* **Task to complete**: Every line below that mentions the word "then" should be copied out.

* **The data**:
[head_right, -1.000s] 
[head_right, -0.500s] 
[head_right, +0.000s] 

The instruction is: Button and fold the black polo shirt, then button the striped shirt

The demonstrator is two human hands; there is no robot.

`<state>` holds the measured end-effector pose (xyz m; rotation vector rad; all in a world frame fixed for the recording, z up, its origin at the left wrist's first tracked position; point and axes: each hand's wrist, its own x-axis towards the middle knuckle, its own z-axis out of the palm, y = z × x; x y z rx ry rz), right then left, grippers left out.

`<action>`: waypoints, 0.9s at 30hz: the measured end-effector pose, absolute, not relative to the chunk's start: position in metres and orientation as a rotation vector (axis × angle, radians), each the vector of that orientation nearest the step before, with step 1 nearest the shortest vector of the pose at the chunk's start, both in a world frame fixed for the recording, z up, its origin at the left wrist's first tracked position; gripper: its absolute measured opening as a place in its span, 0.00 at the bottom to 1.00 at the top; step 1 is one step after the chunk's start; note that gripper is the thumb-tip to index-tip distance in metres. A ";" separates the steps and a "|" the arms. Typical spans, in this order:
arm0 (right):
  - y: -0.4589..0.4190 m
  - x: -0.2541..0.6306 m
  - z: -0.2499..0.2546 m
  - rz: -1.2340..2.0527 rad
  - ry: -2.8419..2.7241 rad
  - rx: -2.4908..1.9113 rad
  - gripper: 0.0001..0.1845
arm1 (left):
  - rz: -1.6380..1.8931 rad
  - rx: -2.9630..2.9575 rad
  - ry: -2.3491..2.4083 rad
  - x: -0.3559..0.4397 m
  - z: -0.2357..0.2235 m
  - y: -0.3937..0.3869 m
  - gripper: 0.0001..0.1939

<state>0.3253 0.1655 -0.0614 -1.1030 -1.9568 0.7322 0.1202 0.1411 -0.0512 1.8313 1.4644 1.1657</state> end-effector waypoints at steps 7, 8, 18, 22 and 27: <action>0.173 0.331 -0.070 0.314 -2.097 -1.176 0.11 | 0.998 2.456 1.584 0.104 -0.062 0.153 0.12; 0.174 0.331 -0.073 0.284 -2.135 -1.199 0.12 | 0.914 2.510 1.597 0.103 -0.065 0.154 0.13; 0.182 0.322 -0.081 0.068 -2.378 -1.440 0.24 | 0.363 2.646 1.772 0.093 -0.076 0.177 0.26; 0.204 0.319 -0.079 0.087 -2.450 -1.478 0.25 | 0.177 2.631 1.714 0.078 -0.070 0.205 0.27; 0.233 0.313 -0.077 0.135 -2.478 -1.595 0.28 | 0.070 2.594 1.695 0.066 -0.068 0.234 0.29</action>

* **Answer below**:
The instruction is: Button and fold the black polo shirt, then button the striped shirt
`<state>` holds the measured end-effector pose (xyz m; rotation vector rad; all in a world frame fixed for the recording, z up, its origin at the left wrist's first tracked position; point and axes: each hand's wrist, its own x-axis towards the middle knuckle, its own z-axis out of the palm, y = z × x; x y z rx ry rz), right then left, grippers left out.

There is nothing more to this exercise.